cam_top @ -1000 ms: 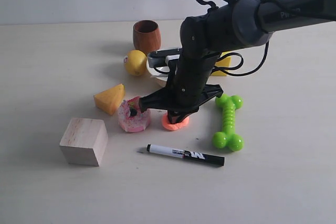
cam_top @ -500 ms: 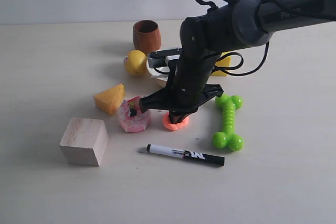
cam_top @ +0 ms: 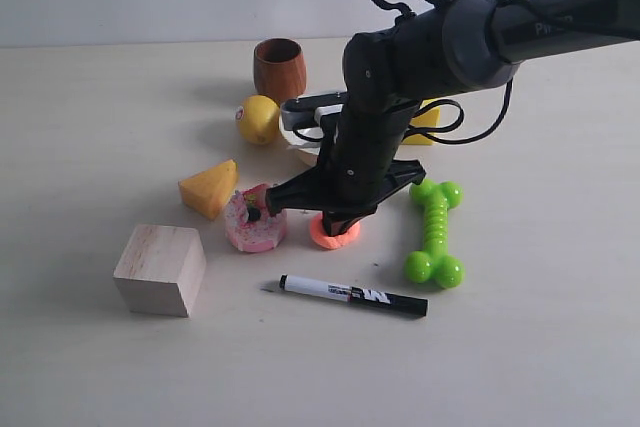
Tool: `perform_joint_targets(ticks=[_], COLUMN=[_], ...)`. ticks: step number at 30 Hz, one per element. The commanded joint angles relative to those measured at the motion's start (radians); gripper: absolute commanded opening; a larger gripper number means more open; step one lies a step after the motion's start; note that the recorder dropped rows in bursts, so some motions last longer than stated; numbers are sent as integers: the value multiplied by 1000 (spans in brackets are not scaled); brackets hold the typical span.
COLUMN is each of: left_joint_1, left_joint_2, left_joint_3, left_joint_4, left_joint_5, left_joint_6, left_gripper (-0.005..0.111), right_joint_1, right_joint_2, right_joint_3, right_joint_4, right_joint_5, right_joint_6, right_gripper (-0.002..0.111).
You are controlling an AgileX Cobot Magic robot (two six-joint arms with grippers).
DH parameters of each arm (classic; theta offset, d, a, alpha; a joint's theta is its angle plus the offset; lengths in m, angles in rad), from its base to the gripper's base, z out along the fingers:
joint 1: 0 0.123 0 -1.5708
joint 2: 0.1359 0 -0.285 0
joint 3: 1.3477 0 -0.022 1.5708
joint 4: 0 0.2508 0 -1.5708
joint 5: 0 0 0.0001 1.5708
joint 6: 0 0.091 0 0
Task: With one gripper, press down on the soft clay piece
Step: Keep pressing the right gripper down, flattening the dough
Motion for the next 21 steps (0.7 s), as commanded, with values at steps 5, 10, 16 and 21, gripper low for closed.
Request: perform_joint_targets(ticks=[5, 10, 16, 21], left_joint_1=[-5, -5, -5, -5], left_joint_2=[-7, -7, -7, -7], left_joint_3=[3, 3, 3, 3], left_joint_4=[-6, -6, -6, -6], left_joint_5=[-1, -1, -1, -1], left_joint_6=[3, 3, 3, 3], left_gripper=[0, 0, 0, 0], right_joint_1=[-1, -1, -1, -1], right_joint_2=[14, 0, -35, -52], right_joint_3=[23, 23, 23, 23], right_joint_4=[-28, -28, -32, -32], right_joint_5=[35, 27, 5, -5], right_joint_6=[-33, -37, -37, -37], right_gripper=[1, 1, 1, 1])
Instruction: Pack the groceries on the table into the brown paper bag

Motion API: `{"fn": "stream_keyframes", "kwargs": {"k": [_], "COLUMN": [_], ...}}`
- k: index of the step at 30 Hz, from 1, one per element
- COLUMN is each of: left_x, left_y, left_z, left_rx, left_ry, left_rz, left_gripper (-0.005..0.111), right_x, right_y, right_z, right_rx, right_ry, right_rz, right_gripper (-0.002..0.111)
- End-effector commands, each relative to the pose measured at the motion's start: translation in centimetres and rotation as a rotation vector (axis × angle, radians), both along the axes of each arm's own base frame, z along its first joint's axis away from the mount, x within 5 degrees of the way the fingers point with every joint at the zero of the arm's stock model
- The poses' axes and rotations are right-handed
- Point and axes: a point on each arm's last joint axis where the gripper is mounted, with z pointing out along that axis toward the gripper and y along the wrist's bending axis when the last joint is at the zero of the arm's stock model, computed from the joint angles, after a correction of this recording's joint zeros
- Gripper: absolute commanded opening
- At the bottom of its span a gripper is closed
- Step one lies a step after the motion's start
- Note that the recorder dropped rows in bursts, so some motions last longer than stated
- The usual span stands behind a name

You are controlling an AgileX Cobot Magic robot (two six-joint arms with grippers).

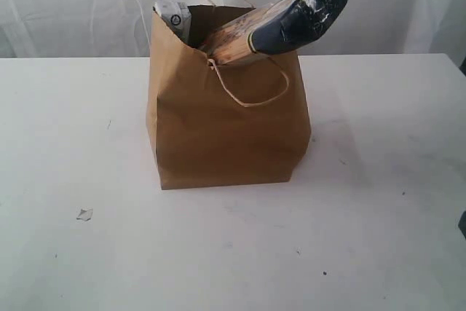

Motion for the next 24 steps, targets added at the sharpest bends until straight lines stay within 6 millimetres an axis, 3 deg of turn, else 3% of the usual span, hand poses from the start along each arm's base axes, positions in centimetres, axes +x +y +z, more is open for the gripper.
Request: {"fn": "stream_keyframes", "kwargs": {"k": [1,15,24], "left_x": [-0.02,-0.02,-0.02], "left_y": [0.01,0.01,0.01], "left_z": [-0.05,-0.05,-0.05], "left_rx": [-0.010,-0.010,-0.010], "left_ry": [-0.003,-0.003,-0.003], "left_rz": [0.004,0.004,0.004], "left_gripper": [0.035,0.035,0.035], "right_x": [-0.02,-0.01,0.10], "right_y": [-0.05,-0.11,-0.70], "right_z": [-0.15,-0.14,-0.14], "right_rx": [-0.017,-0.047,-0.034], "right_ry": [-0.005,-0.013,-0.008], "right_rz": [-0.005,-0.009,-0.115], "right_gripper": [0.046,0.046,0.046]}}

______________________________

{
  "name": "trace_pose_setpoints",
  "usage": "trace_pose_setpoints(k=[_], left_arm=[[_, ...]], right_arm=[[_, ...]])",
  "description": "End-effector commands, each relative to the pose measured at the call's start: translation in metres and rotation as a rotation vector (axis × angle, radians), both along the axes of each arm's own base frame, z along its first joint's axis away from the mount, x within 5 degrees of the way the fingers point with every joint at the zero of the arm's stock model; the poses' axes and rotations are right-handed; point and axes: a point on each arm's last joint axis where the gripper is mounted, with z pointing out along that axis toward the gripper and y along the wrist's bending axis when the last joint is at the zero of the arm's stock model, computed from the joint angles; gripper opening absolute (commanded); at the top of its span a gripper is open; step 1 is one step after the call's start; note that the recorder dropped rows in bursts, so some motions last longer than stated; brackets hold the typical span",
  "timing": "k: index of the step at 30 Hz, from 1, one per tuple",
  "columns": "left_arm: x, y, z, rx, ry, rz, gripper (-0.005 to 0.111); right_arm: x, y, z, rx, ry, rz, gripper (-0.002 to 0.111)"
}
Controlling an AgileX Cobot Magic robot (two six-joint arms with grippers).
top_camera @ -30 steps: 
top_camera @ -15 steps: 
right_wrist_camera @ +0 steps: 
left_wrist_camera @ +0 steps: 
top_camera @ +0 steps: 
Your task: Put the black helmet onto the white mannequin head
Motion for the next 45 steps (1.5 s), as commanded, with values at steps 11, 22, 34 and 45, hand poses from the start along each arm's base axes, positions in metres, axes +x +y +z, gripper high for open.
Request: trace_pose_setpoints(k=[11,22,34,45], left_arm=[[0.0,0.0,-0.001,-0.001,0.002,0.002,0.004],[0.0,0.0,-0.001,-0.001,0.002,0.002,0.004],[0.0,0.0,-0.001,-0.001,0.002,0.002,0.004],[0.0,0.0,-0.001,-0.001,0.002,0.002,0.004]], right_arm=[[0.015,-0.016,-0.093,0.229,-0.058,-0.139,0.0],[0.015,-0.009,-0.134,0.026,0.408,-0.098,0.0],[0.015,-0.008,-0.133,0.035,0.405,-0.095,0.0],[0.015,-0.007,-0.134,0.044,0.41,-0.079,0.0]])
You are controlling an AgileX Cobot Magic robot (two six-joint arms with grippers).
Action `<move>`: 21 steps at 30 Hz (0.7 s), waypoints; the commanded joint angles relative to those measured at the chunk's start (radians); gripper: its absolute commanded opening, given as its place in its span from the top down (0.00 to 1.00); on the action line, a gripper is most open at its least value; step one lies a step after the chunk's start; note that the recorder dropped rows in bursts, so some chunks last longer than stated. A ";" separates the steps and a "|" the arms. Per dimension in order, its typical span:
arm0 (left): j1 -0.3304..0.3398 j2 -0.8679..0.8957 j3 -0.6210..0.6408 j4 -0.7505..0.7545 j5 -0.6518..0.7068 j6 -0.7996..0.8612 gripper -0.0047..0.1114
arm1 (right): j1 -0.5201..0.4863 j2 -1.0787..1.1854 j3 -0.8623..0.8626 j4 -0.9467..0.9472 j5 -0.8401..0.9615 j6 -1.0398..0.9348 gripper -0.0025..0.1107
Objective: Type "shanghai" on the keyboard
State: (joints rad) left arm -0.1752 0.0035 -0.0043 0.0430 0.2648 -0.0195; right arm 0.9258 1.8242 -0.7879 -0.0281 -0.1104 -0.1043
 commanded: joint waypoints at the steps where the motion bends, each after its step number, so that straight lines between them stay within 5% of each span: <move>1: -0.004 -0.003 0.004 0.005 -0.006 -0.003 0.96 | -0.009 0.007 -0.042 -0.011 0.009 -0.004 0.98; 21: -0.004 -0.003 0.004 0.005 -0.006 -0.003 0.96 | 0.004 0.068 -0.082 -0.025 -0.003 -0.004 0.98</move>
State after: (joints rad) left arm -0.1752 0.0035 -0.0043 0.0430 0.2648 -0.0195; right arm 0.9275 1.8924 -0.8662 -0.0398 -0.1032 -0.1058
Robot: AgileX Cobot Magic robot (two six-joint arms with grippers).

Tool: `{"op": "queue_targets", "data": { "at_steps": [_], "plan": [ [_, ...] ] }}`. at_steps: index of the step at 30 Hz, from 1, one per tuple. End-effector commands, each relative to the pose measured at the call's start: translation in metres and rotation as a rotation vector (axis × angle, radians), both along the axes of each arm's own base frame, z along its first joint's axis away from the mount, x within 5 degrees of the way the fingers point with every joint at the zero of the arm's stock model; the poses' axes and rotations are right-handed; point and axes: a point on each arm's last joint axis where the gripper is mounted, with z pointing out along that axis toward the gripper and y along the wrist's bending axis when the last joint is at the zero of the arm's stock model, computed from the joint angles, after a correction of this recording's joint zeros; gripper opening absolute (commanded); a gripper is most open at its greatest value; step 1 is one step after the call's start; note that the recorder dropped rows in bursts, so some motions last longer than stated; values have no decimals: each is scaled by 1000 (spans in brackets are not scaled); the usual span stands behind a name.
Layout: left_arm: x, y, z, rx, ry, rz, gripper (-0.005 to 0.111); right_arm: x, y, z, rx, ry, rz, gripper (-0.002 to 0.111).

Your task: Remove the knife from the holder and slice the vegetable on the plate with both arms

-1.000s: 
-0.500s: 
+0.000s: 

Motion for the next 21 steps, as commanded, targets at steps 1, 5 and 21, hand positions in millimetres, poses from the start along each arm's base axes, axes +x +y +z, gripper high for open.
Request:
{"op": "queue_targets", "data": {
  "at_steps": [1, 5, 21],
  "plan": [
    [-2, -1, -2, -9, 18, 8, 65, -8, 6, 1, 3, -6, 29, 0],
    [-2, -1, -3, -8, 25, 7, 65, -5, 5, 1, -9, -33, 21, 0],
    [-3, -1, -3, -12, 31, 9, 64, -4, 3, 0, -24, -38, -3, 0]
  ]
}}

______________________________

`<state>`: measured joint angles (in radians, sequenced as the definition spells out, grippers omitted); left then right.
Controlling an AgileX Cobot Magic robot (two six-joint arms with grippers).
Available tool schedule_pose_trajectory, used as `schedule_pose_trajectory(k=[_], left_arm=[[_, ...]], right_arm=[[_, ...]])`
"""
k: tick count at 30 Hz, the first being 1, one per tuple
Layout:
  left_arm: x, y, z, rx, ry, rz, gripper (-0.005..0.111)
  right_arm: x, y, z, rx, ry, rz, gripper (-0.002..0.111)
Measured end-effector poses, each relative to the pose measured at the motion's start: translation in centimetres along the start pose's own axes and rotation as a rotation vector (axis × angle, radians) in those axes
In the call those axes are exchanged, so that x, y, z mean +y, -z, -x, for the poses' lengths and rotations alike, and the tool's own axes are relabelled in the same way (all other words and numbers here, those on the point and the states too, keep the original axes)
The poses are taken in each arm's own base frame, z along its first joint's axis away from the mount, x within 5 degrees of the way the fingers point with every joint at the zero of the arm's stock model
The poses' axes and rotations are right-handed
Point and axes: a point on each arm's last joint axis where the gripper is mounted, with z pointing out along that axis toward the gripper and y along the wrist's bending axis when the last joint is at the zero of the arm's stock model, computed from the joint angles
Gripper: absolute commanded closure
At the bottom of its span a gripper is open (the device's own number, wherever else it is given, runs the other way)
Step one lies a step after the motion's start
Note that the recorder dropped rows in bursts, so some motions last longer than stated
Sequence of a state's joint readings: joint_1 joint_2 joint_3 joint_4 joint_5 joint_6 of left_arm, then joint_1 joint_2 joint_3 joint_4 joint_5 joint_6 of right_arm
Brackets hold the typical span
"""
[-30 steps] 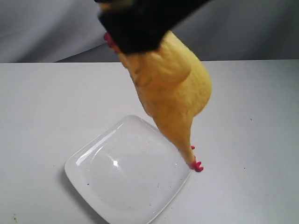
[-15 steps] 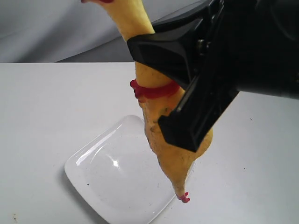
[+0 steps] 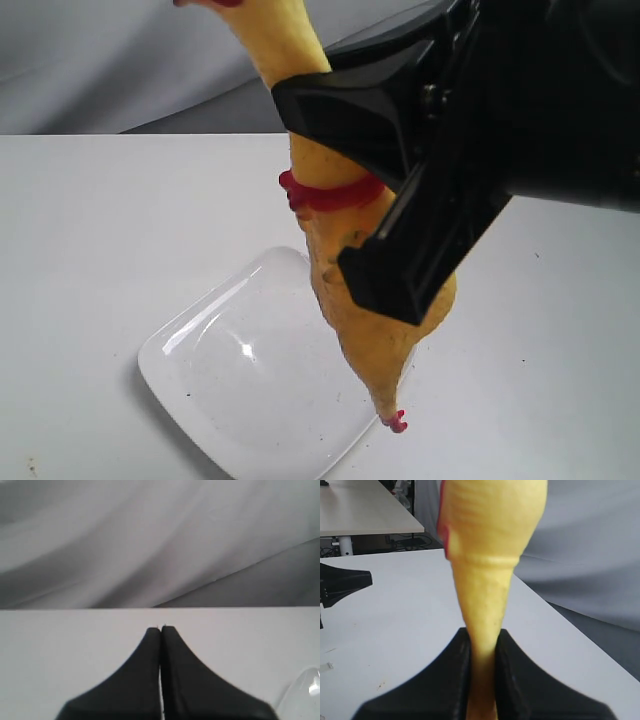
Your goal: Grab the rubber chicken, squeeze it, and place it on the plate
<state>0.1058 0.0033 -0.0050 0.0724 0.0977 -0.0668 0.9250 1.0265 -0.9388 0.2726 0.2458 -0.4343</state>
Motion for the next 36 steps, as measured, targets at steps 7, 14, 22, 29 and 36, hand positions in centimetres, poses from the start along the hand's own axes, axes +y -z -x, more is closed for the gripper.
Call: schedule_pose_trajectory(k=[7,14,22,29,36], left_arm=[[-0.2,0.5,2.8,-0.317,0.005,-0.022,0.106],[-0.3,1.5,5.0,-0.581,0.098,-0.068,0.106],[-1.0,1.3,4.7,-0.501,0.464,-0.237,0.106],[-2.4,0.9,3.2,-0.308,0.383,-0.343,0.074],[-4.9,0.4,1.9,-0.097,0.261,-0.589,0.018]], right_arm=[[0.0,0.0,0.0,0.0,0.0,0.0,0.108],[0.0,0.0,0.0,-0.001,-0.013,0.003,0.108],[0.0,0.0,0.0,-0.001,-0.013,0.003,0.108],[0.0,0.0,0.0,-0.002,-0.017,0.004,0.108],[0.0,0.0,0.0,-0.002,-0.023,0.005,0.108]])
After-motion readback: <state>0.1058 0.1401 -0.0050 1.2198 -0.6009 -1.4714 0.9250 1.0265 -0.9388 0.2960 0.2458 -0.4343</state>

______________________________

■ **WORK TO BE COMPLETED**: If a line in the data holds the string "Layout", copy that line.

■ **TASK RESULT**:
Layout: left_arm: x, y, z, rx, ry, rz, gripper (-0.005 to 0.111); right_arm: x, y, z, rx, ry, rz, gripper (-0.002 to 0.111).
Layout:

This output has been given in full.